By Mike Alread
I thought it would be a good idea to highlight the 2015 Allowable Tax and Retirement Benefits that have been approved by the IRS. You should review your contributions and deductions each year to take advantage of any changes. Here are some of the most popular, but this list is certainly not exhaustive.
Maximum 401(k) Employee Contribution:
If younger than 50 – $18,000 (up from $17,500 last year)
If 50 or older – $24,000 (up from $23,500 last year)
Deductible IRA Contribution: If taxpayer and spouse are NOT covered by employer-sponsored plan.
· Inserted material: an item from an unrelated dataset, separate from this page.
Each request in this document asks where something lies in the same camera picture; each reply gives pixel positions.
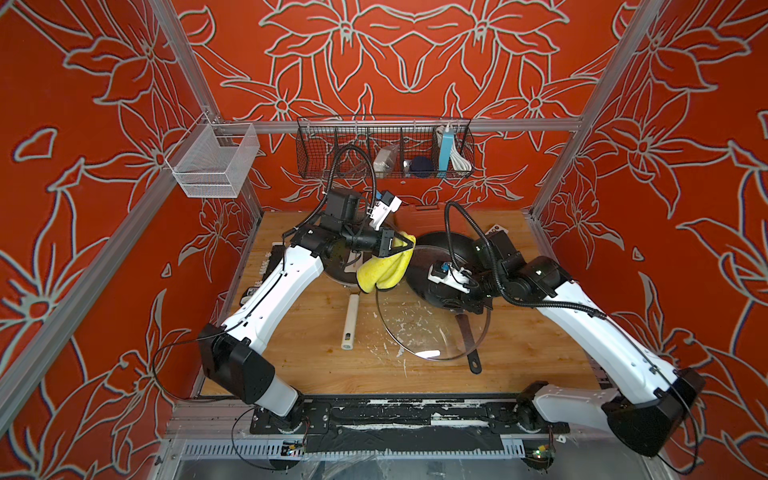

If younger than 50 – $5,500
If 50 or older – $6,500
SIMPLE Maximum Contribution:
If younger than 50 – $12,500
If 50 or older – $15,500
SEP Maximum Contribution:
$53,000
Self-Employed Medical Insurance Premium Deduction:
100%
Annual Gift Tax Exclusion (per person):
$14,000
Estate Tax Exclusion:
$5.43 million
Personal Exemption:
$4,000
Maximum Child Tax Credit:
$1,000 per child under age 17 at the end of the year
Again these are some of the more popular deductions/tax benefits that we see on a regular basis. One thing I would strongly recommend is that if your employer offers an employer match in your retirement plan, then you should contribute at least enough to capture that full amount. Not contributing enough is walking away from “free” money. Hard to beat free!